The special case of Pochhammer Symbol at Zero? I am interested in a property of  Pochhammer Symbol. So I need an information about it.
Let  $a^{\bar{n}}$  Pochhammer symbol or rising factorial. As you know in the literature  $a^{\bar{0}}=1.$
I want to ask in a special case of $a=0$. For instance whether $0^{\bar{0}}$ or $0^{\bar{5}}$ are defined or not in literature.
In my opinion  $0^{\bar{0}}$=$1$ and $0^{\bar{5}}$=$0$ .
But when i have investigated about it, I am a little bit complicated becuase I have read in books of Rainville Special Functions in page 22. It is written as below:
For n is a natural number;
$\begin{aligned}(\alpha)^{\bar{n}} &=\prod_{k=1}^{n}(\alpha+k-1) \\ &=\alpha(\alpha+1)(\alpha+2) \cdots(\alpha+n-1), \quad n \geqq 1,  \\(\alpha)^{\bar{0}} &=1, \quad \alpha \neq 0 . \end{aligned}$
In another book of Mathai ve HauholdSpecial Functions for Applied scientists in page $1$:
$0^{\bar{5}}$ is not defined.
My open question; Can Pochhammer symbol or rising factorial be defined special case of zero?
My another question's link about this topic is  Rising factorials.
Thanks a lot for  your answers and references.
 A: (EDIT)
I would start with the 'extended' definition for any real value of $n$ :
$$\tag{1}x^{\bar{n}}=\frac{\Gamma(x+n)}{\Gamma(x)}$$
which should provide directly $x^{\bar{0}}=1$ (since $\Gamma(x)\not =0$ for $x\in \mathbb{R}$ and by analytic continuation for non positive integers as $\Gamma(x)$ becomes infinite)
Let's use $(1)$ too for $x^{\bar{n}}$ as $\,x\to 0$.
For $n>0$ the limit should give us $0^{\bar{n}}=0$ (because $\dfrac 1{\Gamma(x)}=x+\gamma x^2+O(x^3)\;$ to multiply by nearly $\Gamma(n)$)
For $n<0$ the results are more interesting :

*

*for $n$ not integer the results are $0$ again (as for $n>0$)

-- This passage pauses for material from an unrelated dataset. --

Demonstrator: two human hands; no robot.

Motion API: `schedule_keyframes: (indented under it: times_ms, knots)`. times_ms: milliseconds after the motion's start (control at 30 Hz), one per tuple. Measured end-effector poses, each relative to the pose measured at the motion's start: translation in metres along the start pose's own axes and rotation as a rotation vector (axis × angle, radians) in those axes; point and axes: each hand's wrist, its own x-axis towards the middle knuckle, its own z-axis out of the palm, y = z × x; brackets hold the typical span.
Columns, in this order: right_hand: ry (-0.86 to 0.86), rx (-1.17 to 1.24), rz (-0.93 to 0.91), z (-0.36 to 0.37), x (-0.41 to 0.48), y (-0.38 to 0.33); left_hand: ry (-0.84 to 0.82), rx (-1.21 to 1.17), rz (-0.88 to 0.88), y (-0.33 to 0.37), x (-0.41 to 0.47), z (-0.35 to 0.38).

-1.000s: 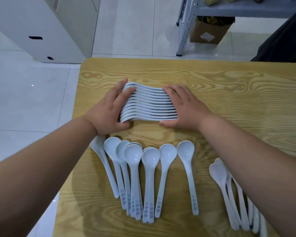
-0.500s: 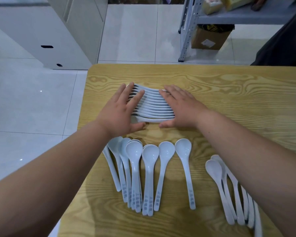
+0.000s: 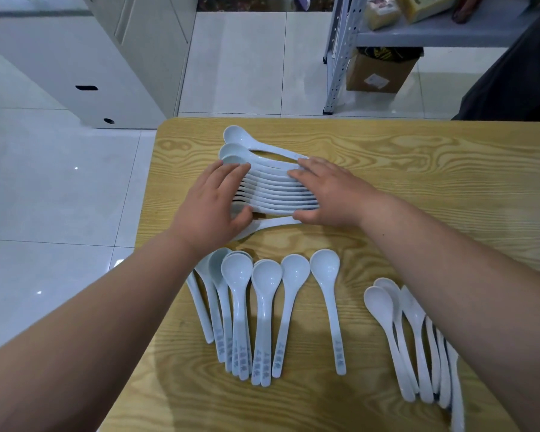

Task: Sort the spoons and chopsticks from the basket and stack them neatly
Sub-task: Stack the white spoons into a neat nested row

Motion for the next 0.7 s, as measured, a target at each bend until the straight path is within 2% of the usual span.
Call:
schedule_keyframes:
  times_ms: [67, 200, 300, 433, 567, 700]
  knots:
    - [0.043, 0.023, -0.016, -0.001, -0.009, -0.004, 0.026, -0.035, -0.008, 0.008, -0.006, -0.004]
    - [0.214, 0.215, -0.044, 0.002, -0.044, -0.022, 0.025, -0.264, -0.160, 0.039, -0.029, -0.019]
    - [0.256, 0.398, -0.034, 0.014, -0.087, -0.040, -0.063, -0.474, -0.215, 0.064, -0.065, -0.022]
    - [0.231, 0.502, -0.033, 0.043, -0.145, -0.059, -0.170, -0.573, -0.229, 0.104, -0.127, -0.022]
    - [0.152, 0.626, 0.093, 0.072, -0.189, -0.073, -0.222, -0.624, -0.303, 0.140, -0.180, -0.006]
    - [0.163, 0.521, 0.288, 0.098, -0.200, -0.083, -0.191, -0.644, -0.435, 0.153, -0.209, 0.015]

*for $n$ negative integer we get $\dfrac {(-1)^n}{(-n)!}$ (factorizing the numerator)

Should we consider the limit as $n\to 0$ then the result would be undefined since the limit would be between $1$ and $0$ depending of $x$ or $n$ going faster to $0$ (as $x\to 0$, $\dfrac 1{\Gamma(x)}\sim x$ so that forcing $n:=x$ would for example generate the limit $\dfrac 12$).
This written and if we set $n=0$ (instead of taking the limit as $n\to 0$) then we may apply our $x^{\bar{0}}=1$ result and obtain $0^{\bar{0}}=1$ (corresponding to our formula for negative integers) similar to the result for the ordinary power $0^{0}=1$ (and with the same reservations...).
A: Fix $n>0$ a natural number. Then by your definition $a^\bar{n}$ is a polynomial in $a$ with a root at $a=0$ coming from the first factor, and hence $0^\bar{n}=0$. (Note that the expression is not a polynomial if $n$ varies).
For the case $n=0$ by your definition we have $0^{\bar{0}} =\prod_{k=1}^0(k-1)$ and this empty product is equal to 1. However I would want to see how this matches up with other definitions before making a definitive statement here.